▶ Task to carry out: Somewhere below are a line with "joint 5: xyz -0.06" and a later line with "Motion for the". Output exactly those lines and all lines between them.

▶ Source data:
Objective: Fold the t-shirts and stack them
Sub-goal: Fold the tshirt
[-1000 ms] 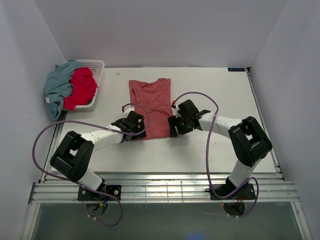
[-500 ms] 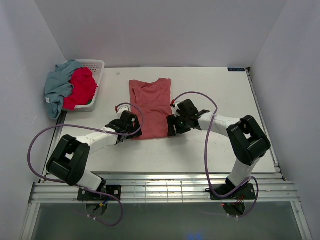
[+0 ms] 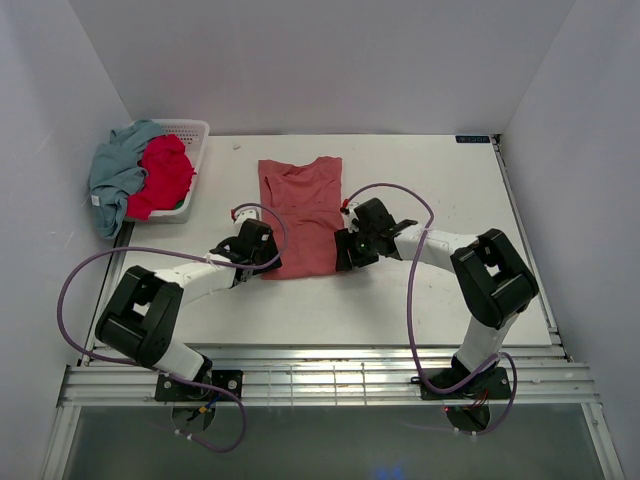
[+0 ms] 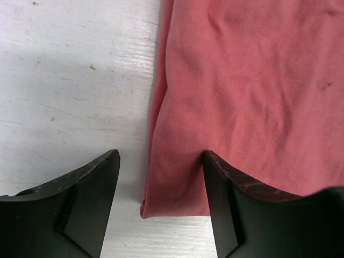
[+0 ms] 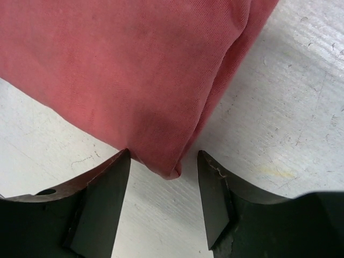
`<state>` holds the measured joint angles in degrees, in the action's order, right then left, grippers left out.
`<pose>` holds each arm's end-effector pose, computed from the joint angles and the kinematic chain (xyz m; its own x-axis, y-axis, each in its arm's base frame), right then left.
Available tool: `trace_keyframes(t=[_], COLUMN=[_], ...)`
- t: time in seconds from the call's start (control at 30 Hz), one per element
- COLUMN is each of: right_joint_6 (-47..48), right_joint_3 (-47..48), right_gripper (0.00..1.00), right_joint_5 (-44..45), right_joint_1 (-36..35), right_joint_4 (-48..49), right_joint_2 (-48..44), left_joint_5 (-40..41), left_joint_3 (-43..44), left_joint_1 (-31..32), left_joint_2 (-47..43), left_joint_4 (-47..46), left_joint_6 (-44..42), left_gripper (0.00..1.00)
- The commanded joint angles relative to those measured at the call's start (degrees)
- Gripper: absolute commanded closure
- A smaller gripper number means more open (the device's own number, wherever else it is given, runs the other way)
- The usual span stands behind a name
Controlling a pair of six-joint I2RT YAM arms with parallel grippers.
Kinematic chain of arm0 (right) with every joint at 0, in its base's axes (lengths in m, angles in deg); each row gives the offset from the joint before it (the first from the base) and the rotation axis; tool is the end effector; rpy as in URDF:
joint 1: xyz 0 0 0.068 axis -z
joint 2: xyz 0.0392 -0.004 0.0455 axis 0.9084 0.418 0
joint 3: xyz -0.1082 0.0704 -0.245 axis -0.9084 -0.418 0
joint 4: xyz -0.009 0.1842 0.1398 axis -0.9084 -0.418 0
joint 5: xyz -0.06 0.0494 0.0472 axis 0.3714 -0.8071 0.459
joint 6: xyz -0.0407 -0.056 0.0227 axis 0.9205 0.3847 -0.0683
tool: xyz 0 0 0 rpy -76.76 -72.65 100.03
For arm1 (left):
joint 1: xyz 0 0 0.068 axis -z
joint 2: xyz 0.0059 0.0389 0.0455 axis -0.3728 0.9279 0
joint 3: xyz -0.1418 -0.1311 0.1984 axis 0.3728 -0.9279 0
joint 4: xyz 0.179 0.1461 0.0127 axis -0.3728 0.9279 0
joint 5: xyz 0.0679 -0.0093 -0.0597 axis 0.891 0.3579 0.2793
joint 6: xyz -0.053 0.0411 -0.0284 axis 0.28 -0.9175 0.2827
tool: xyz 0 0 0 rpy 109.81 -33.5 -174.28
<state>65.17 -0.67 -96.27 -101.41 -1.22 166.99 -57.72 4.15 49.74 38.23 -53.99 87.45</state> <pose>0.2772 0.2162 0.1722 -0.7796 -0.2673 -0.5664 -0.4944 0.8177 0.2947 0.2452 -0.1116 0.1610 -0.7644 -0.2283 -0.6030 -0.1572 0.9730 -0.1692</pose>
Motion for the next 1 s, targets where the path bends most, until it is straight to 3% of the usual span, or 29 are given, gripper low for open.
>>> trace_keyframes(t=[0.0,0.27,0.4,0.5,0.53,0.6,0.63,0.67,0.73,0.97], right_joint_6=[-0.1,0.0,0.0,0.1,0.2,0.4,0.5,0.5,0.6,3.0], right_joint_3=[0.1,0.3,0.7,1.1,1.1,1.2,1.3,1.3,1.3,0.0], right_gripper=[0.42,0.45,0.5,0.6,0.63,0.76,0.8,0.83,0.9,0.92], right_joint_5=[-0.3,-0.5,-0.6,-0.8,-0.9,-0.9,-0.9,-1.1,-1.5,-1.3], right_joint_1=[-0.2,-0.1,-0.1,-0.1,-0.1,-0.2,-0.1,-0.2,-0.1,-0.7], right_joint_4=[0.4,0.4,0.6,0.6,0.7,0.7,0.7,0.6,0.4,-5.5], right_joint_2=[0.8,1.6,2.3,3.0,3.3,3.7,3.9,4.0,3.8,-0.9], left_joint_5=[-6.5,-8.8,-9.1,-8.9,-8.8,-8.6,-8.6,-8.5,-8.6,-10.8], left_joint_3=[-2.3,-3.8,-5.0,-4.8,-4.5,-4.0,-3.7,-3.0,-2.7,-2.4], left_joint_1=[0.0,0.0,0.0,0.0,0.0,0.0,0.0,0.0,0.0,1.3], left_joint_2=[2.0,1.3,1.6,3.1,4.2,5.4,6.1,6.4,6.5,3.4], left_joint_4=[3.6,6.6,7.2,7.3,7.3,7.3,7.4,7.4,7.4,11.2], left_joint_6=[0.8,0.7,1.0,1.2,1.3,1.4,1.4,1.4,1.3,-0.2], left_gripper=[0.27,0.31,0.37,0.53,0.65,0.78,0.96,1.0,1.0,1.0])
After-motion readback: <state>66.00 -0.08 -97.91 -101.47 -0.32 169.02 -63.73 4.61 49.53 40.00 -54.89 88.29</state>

▶ Completed exercise:
joint 5: xyz -0.06 0.0494 0.0472 axis 0.3714 -0.8071 0.459
joint 6: xyz -0.0407 -0.056 0.0227 axis 0.9205 0.3847 -0.0683
tool: xyz 0 0 0 rpy -76.76 -72.65 100.03
For arm1 (left):
joint 1: xyz 0 0 0.068 axis -z
joint 2: xyz 0.0059 0.0389 0.0455 axis -0.3728 0.9279 0
joint 3: xyz -0.1418 -0.1311 0.1984 axis 0.3728 -0.9279 0
joint 4: xyz 0.179 0.1461 0.0127 axis -0.3728 0.9279 0
joint 5: xyz 0.0679 -0.0093 -0.0597 axis 0.891 0.3579 0.2793
joint 6: xyz -0.053 0.0411 -0.0284 axis 0.28 -0.9175 0.2827
tool: xyz 0 0 0 rpy 109.81 -33.5 -174.28
<state>65.17 -0.67 -96.27 -101.41 -1.22 166.99 -57.72 4.15 49.74 38.23 -53.99 87.45</state> <pose>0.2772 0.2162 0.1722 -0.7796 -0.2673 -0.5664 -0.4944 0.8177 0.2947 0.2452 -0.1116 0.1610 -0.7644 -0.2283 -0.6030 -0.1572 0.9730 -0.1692</pose>
Motion for the next 1 s, targets where the path bends most, until it is straight to 3% of the usual span, or 29 are given, gripper low for open.

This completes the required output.